Despite her former urge to move to the big city, Rachael isn’t going anywhere anytime soon. She bought a house a little ways north of Old Town. She helps take care of her family and enjoys a strong network of friends.
So what changed from her high school days to now?
“I wonder how I would I feel about Lansing if I didn’t get to DJ sometimes, because I’m absolutely obsessed with DJing,” says Rachael. “But I still think I would absolutely love Lansing. It’s because of the people I’ve met. And it’s funny, I feel somewhat hypocritical because I used to hate it here. I said that there was nothing to do and that it was so boring. And I feel it’s completely opposite now.

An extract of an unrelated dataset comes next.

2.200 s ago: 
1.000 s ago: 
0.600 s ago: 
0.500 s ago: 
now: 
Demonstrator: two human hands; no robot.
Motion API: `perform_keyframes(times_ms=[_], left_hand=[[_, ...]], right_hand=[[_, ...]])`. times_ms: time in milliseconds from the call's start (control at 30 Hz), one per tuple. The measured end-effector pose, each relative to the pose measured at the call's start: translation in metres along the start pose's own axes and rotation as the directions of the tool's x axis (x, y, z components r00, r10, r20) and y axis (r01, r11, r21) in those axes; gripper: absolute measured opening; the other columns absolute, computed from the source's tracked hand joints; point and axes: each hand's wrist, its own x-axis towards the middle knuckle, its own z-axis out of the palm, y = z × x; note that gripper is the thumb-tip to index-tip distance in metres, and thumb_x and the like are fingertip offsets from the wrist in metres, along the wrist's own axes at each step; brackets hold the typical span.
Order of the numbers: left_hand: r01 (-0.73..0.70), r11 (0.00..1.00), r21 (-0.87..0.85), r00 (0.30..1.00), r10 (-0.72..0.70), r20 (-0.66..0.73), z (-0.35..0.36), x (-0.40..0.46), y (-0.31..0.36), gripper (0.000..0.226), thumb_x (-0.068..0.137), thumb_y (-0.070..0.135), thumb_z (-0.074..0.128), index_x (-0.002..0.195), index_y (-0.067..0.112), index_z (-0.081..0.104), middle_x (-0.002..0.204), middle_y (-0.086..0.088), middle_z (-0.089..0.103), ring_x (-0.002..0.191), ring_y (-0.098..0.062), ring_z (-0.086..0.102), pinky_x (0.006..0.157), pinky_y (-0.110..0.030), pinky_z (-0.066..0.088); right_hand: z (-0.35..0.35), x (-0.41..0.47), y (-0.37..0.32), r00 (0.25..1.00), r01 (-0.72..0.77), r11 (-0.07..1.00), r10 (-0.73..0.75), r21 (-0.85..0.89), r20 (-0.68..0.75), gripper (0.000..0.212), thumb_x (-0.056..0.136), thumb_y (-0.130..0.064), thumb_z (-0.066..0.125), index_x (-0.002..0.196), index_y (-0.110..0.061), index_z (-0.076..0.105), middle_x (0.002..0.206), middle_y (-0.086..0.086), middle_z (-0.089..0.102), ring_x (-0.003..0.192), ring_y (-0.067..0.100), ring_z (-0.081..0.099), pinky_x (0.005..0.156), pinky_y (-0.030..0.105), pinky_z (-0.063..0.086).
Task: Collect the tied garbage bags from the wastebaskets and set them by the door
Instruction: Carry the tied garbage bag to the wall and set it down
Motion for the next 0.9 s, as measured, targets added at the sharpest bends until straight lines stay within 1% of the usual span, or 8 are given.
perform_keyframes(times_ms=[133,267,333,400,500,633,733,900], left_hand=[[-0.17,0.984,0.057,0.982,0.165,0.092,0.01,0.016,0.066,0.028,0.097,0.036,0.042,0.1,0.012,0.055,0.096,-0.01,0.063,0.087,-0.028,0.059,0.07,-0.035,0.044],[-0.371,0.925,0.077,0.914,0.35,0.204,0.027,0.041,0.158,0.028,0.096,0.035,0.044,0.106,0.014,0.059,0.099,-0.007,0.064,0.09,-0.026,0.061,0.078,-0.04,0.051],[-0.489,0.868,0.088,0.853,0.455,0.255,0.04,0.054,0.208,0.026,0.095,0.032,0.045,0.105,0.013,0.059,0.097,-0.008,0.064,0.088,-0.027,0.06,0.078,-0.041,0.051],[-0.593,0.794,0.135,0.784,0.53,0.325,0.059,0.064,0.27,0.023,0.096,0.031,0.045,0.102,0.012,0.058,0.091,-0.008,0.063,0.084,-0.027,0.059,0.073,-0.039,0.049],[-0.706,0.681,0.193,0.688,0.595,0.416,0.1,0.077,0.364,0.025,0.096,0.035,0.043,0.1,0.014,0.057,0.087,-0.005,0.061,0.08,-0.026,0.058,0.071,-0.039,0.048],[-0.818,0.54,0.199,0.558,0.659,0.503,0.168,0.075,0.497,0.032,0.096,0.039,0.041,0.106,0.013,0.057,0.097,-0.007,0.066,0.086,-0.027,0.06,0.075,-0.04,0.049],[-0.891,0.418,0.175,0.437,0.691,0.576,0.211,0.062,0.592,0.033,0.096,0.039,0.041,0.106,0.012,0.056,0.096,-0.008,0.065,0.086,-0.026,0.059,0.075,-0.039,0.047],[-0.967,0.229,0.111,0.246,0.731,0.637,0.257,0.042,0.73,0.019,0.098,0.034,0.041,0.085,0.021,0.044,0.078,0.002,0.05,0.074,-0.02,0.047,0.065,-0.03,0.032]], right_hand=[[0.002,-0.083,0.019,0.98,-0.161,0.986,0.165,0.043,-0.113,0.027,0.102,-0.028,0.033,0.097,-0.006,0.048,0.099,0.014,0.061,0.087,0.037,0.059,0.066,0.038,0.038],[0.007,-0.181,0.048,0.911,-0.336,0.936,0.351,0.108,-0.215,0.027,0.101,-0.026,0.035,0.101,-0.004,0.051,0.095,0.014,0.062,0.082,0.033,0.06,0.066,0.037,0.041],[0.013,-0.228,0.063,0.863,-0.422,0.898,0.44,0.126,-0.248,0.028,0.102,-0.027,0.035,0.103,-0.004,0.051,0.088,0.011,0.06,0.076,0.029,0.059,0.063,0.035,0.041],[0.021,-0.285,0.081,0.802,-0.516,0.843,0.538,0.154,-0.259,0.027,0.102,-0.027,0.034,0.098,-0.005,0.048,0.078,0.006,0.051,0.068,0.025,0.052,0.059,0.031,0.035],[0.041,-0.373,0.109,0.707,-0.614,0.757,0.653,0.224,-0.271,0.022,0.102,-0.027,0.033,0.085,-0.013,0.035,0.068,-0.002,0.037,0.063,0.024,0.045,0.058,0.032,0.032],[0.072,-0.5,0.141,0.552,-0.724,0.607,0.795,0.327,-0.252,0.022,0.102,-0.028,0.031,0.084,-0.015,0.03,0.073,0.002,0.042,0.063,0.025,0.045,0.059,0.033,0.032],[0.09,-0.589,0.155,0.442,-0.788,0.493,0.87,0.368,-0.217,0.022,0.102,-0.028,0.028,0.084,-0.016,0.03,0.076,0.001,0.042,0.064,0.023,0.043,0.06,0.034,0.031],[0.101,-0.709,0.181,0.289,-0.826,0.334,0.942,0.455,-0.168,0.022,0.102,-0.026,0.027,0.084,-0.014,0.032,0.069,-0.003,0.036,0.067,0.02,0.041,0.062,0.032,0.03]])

“It was very different 10 years ago and I still haven’t been able to figure out exactly what is different in my mind. I don’t know that I can honestly say that Lansing itself has changed, or if it’s the residents and the people that are involved in the community that have changed. It’s almost like a generational shift. And the crowd I see while DJing downtown is so eclectic.
“I get absolutely lost in DJing. How do I explain it? It’s my therapy. It’s my outlet. It’s my stress relief. It’s just a constant challenge. It’s a totally different kind of challenge. Like I can actually shut my brain off and just turn my ears on. That sounds so lame, but it’s using totally different senses then I use during my work week. So it’s just the best therapy ever. And I get to do awesome events, like I DJ all of the Derby Vixen home bouts and that’s so much fun. I got to DJ in an airplane hangar for Ignite Lansing. I’ve DJed live yoga sessions for Just B. And I love it when my friends come in. I get so much ridiculous levels of joy out of seeing my friends dance.
“I have no intention of leaving Lansing. I love it.”